The workers, who were on a one-day strike over non-payment of risk allowances, left at least a dozen corpses around the public hospital in the city of Kenema, once one of the epicentres of the epidemic.
"I am disappointed that they displayed the bodies because of the quest for money," Paul Conteh, head of the National Ebola Response Centre, told reporters in the capital Freetown.
"They ignored the dignity and respect for the dead. I am not against them withholding their services but this is unacceptable," Contech said.
Bodies were also abandoned outside the offices of hospital managers, according to officials and witnesses, although it was not clear how long they were left lying around.
Ebola is spread through contact with bodily fluids and the risk of infection is particularly high with the corpse of someone who has recently died.
"Six or seven bodies were laid out in nearby streets in full view of the public," one Kenema resident told AFP.
"Some of the strikers were dressed in protective gear and the corpses were in body bags but they had a disturbing smell. Three of the bodies were those of children."
Witnesses described how the strikers, thought to have numbered around 30 blocked an army van which had come to pick up the bodies before soldiers persuaded the protesters to stand down.
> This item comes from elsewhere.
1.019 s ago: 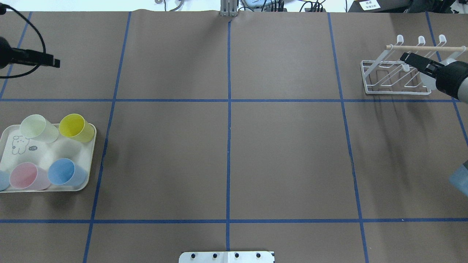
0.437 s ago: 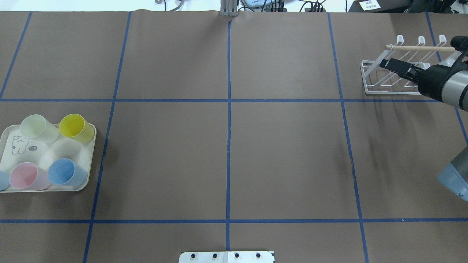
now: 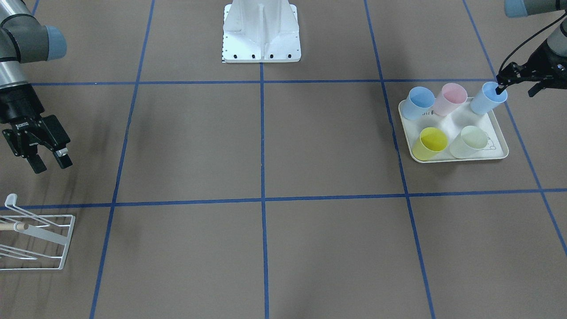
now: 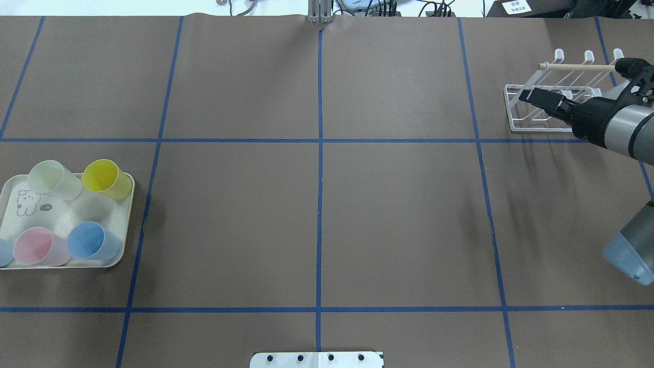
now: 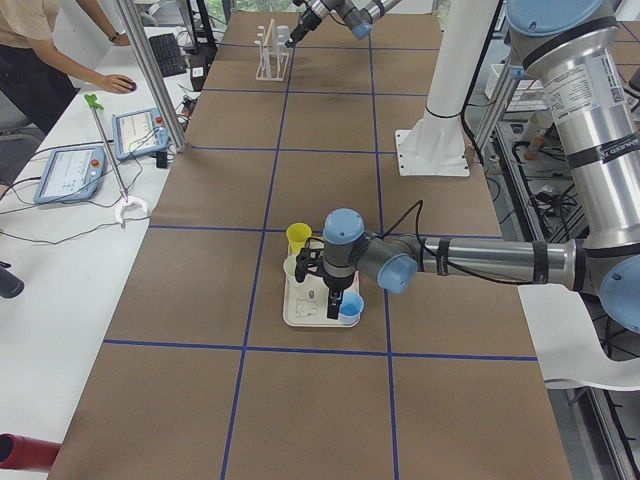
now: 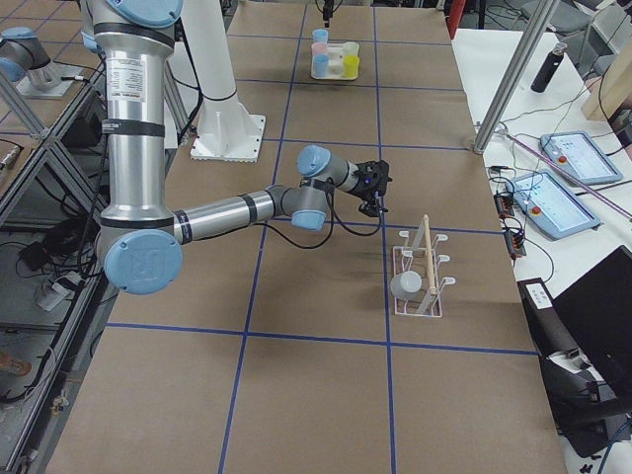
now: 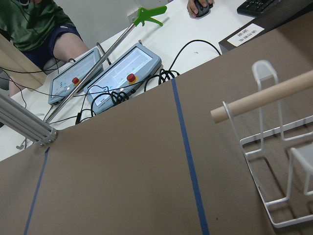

More than 1,200 Sierra Leoneans have died in the worst Ebola outbreak on record since it spread in May from Guinea to the country's eastern region, which includes Kenema.
The government, which had a fund set aside to pay risk allowances, has launched an investigation into why the cash did not reach the burial teams for more than a month.
The strike follows similar industrial action earlier this month at a clinic near Bo, the only Ebola treatment centre in the country's southern region.
The epidemic has killed around 5,500 people in west Africa this year, almost all in Guinea, Liberia and Sierra Leone.